The category of tense includes 4 opposed word-forms: present, past, future and future-in-the-past (write – wrote – will write – would write).

The grammatical meaning is understood as a general meaning of word-forms which are included into a grammatical category (the category of tense: present, past, future, future-in-the-past meanings). Or it may be understood as a generalized rather abstract meaning typical of all words making up a class or a group of structures based on one pattern. If we take nouns, the meaning is thingness; for verbs – actions or processes.

Grammatical meanings are expressed by a specific formal means or, when opposed, by their absence.

E.g. The grammatical meaning of plurality with English nouns is mostly expressed with the help of the inflection –s or –es, while the meaning of singularity is expressed by the absence of this inflection.

Formal means are specific for each language. Cf.: boys - мальчики - die Knaben.

Formal means render a certain grammatical meaning only when they are combined with words of some definite part of speech. Cf.: a table + s = tables (s expresses plurality)

to work + s = works (s expresses 3d person singular, present tense, active voice, indicative mood).

By the grammatical form we understand morphological characteristics of the given type or class of words or the structural properties of a phrase or sentence.

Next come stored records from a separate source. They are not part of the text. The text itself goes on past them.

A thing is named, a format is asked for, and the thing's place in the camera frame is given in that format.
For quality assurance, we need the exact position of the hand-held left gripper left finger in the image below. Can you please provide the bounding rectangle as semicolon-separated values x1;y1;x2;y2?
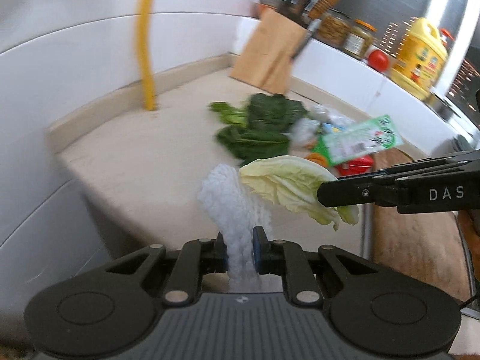
90;232;228;306

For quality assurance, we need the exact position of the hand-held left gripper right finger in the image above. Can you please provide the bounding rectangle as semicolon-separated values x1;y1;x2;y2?
252;226;391;306

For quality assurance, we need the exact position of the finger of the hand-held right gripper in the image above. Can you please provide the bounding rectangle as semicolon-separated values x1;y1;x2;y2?
317;176;405;208
337;150;480;181

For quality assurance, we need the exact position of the white foam fruit net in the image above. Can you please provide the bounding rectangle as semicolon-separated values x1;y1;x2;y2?
198;164;272;293

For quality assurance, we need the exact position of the pale napa cabbage leaf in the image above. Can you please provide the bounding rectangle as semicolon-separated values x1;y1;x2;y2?
239;155;360;231

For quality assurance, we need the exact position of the red packet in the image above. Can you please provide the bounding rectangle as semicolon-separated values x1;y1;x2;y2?
335;155;376;176

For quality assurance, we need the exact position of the green white packet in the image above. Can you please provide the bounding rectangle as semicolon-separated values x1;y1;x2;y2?
317;115;405;166

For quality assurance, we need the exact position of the grey stove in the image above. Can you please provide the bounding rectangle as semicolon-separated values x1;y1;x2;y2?
427;90;480;158

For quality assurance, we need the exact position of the wooden cutting board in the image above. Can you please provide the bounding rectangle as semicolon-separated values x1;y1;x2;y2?
369;150;471;301

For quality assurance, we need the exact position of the clear plastic bag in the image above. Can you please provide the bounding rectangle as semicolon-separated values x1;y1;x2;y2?
290;105;357;147

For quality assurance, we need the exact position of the yellow oil bottle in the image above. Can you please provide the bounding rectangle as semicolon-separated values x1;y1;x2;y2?
390;17;449;100

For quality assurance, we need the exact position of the red tomato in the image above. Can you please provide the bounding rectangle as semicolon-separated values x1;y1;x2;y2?
367;49;389;71

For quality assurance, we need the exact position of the dark green leafy vegetable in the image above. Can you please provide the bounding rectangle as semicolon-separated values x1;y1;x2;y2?
215;94;308;160

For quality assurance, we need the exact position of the pickle jar orange lid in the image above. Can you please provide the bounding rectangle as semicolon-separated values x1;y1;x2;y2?
343;19;377;59

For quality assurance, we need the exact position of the glass jar of nuts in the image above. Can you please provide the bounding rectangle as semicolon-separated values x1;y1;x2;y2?
319;11;351;47

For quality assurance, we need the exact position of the wooden knife block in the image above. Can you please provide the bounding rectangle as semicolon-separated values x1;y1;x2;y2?
229;7;314;94

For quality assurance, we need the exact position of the yellow pipe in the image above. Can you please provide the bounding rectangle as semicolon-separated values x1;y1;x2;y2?
134;0;160;112

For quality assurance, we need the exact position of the ribbed wooden tool handle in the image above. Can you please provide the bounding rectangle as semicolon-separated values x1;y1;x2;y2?
307;0;340;19

Formal morphological means are singled out within paradigmatic sets. Speaking of the grammatical form, the following morphological means can be employed to identify it:

  1. inflections or grammatical suffixes which are added to the stem of the word: streets, approached;

  2. sound alternation which consists in changing the root vowel: man – men;

  3. suppletive forms which are derived from absolutely different stems: go – went, good – better, I – me;

  4. analytical forms which include an auxiliary part and a notional part: has given, is working.

Analytical forms look like free word combinations but they must be differentiated. The following criteria may help to distinguish between analytical forms and free word combinations:

1. Each component of an analytical form doesn’t express the meaning of the whole form until all its components are joined together.

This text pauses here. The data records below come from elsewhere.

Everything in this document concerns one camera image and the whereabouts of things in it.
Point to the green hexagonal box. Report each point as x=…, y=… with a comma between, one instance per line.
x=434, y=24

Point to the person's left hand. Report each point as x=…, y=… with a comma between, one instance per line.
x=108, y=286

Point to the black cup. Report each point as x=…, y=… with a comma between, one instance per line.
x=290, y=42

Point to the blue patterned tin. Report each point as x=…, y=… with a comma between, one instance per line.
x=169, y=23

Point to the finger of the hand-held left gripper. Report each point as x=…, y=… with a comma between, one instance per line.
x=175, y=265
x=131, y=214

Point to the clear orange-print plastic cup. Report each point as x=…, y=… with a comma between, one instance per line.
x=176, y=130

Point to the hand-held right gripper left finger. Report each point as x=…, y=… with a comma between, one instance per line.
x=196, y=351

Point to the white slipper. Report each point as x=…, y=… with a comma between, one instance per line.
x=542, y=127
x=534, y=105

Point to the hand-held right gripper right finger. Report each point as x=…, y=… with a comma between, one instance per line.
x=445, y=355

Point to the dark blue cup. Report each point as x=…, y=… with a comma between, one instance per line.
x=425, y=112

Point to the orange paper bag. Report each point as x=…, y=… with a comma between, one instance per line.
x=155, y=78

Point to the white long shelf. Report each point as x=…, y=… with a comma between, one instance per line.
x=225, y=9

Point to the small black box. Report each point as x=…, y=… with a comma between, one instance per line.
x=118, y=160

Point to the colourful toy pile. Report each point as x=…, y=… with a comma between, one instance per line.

E.g. The word-forms has and given do not express the category of perfect until they are joined making up one unit has given.

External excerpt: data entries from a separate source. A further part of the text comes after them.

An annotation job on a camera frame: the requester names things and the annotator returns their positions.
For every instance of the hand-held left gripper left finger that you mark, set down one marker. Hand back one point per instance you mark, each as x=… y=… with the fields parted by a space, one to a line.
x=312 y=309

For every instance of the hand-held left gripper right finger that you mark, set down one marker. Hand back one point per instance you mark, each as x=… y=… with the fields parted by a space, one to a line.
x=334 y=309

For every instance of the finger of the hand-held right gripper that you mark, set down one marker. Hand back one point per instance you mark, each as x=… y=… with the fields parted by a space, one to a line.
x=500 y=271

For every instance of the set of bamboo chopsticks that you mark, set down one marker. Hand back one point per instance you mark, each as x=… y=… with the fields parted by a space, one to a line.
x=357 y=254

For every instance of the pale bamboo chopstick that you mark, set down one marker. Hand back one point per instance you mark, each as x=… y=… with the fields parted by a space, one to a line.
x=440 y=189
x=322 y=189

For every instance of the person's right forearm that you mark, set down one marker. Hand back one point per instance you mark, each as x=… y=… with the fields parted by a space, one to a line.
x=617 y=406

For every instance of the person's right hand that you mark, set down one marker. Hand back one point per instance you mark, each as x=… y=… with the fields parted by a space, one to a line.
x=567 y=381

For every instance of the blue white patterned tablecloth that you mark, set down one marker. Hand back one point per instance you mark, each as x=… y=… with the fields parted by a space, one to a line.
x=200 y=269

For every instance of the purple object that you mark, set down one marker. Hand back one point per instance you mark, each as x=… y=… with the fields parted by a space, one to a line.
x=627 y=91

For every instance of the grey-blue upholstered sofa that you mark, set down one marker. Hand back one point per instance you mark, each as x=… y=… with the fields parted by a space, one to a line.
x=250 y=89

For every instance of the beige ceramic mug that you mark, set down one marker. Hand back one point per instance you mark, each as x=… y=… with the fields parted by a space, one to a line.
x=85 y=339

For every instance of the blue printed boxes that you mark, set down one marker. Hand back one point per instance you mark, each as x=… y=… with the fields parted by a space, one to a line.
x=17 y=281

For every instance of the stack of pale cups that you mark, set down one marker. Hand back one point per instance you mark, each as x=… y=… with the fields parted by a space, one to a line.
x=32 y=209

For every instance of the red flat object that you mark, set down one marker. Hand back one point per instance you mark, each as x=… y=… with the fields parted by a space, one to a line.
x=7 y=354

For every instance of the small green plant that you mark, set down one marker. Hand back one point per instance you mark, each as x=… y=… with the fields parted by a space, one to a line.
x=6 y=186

2. The auxiliary part of an analytical form loses or nearly loses its lexical meaning and renders only grammatical meanings.

E.g. In the form has given the lexical meanings of both components are incompatible but as the auxiliary verb has loses its lexical meaning they are joined together and has expressed only grammatical meanings of the categories of tense, voice, mood, person and number.

3. There are no syntactic relations between the components of an analytical form. The analytical form is used as one member of the sentence. Consequently, the analytical form gets into syntactic relations with other members of the sentence as one unit. Components of an analytical form can’t have their individual syntactic relations.

E.g. has a book is a free word combination (a predicate + an object);

has read is an analytical form (it’s a predicate);

was driving a car is a free word combination which includes an analytical word-form.

We should also differentiate analytical verb-forms from bound word combinations like give up, take part, etc. The difference is that in the bound word combination neither of the components can be treated as auxiliary. Besides both components may have individual syntactic relations (take an active part). Moreover, one of the components of the bound phrase may be an analytical verb-form by itself (has given up).

By the grammatical function we mean syntactic properties of word-forms or communicative properties of sentences. The notion of function can be interpreted in 2 ways:

  1. as combining power of the language unit, its valency – способность сочетаться;

  2. as positional function or role of the unit in the sentence.

E.g. Nouns can combine with nouns, adjectives, numerals, pronouns, verbs. Syntactically nouns can fill in the positions of subject, object, attribute, predicative or an adverbial modifier of the sentence.